(What this task involves) Print the data once more, exactly as given. Drop the pictures.

(Material provided)
----------
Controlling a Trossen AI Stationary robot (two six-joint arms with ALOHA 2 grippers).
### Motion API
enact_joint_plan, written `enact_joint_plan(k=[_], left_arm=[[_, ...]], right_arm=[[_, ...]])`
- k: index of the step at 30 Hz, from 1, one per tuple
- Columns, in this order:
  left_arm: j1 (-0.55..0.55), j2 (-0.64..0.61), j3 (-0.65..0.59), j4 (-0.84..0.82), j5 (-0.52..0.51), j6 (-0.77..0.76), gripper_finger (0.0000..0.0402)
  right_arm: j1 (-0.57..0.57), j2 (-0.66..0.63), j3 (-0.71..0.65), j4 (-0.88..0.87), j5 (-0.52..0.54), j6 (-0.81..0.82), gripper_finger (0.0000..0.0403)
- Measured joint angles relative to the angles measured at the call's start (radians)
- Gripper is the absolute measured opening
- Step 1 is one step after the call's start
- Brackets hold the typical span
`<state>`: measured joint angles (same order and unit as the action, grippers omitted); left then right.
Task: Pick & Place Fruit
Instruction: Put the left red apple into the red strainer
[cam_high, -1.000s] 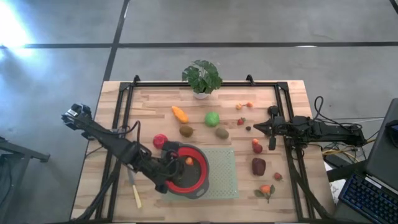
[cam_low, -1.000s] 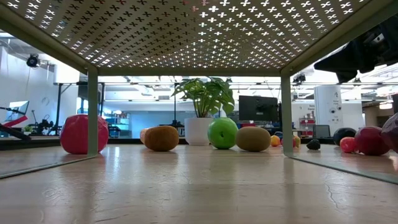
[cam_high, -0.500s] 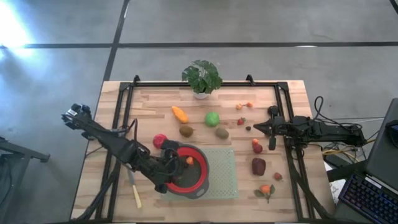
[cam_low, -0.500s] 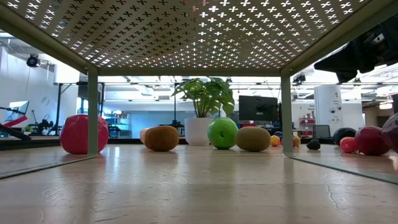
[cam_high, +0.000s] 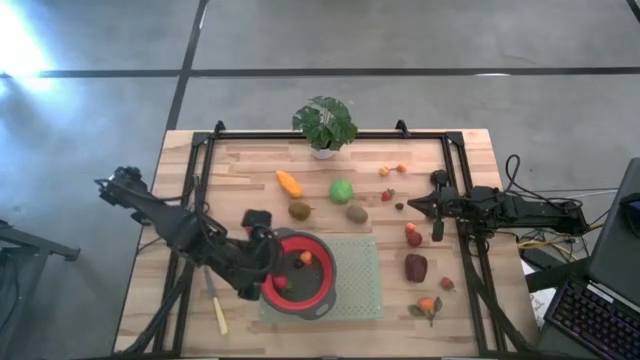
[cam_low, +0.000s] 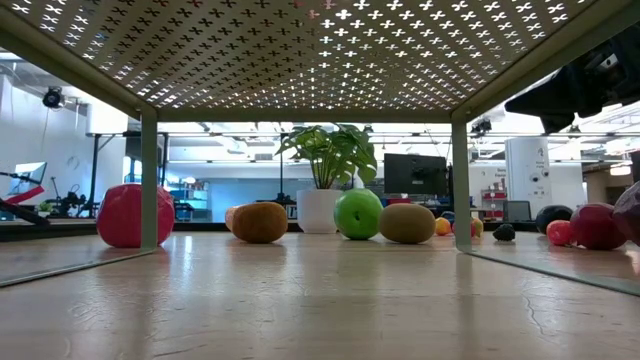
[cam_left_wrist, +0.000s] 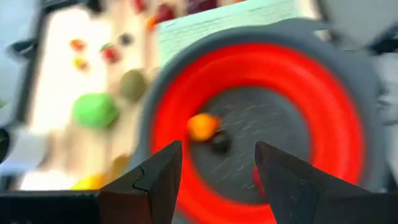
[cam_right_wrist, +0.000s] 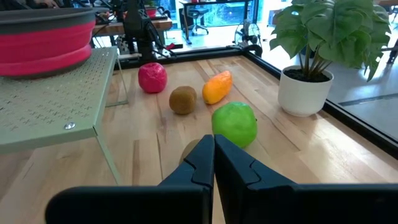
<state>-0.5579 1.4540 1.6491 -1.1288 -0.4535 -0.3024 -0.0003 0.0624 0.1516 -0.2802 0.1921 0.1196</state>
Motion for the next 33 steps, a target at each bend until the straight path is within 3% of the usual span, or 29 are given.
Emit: enact_joint_plan(k=[6, 10, 21, 33], left_arm=[[0.000, -0.009, 0.047, -0.206, -0.160, -0.132, 0.0208], [0.001, -0.034, 0.037, -0.265, -0.198, -0.219, 0.0208], [0.000, -0.128, 0.025, -0.286, -0.304, -0.276, 0.0208], [0.020, -0.247, -0.136, -0.286, -0.466, -0.316, 0.0208]], right_arm=[[0.000, 0.000, 0.000, 0.000, 0.000, 0.000, 0.0009], [0.000, 0.000, 0.000, 0.000, 0.000, 0.000, 0.0008], [0.000, 0.000, 0.000, 0.000, 0.000, 0.000, 0.0008], [0.000, 0.000, 0.000, 0.000, 0.000, 0.000, 0.0008]])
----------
(Response)
Controlling a Trossen AI Stationary robot (two six-joint arms with ALOHA 2 grippers).
### Motion API
enact_joint_plan, written `enact_joint_plan(k=[_], left_arm=[[_, ...]], right_arm=[[_, ...]])`
- k: index of the step at 30 Hz, from 1, one per tuple
- Columns, in this order:
  left_arm: j1 (-0.55..0.55), j2 (-0.64..0.61), j3 (-0.65..0.59), j4 (-0.84..0.82), j5 (-0.52..0.51), j6 (-0.77..0.76), gripper_finger (0.0000..0.0402)
  right_arm: j1 (-0.57..0.57), j2 (-0.66..0.63), j3 (-0.71..0.65), j4 (-0.88..0.87), j5 (-0.52..0.54), j6 (-0.81..0.82), gripper_finger (0.0000..0.0403)
- Measured joint angles relative to the angles measured at the call's start (radians)
- Gripper is the absolute measured opening
- Step 1 is one step after the call's start
- Brackets hold the typical span
`<state>`: measured joint angles (same order and unit as the action, grippers omitted); left then right.
Task: Pick & Place Fruit
Instruction: Put the left red apple into the red strainer
[cam_high, -1.000s] 
[cam_low, -1.000s] 
[cam_high, -0.500s] 
[cam_low, -0.500s] 
[cam_high, +0.000s] 
[cam_low, +0.000s] 
[cam_left_wrist, +0.000s] 
[cam_right_wrist, +0.000s] 
<state>-0.5579 1.4540 1.6491 -1.1288 -0.4535 -0.3024 -0.0003 0.0624 0.1516 -0.2802 0.1921 0.1196</state>
Motion for the next 33 steps, a target at each bend until the straight path is within 3% of the usual span, or 29 are given.
Emit: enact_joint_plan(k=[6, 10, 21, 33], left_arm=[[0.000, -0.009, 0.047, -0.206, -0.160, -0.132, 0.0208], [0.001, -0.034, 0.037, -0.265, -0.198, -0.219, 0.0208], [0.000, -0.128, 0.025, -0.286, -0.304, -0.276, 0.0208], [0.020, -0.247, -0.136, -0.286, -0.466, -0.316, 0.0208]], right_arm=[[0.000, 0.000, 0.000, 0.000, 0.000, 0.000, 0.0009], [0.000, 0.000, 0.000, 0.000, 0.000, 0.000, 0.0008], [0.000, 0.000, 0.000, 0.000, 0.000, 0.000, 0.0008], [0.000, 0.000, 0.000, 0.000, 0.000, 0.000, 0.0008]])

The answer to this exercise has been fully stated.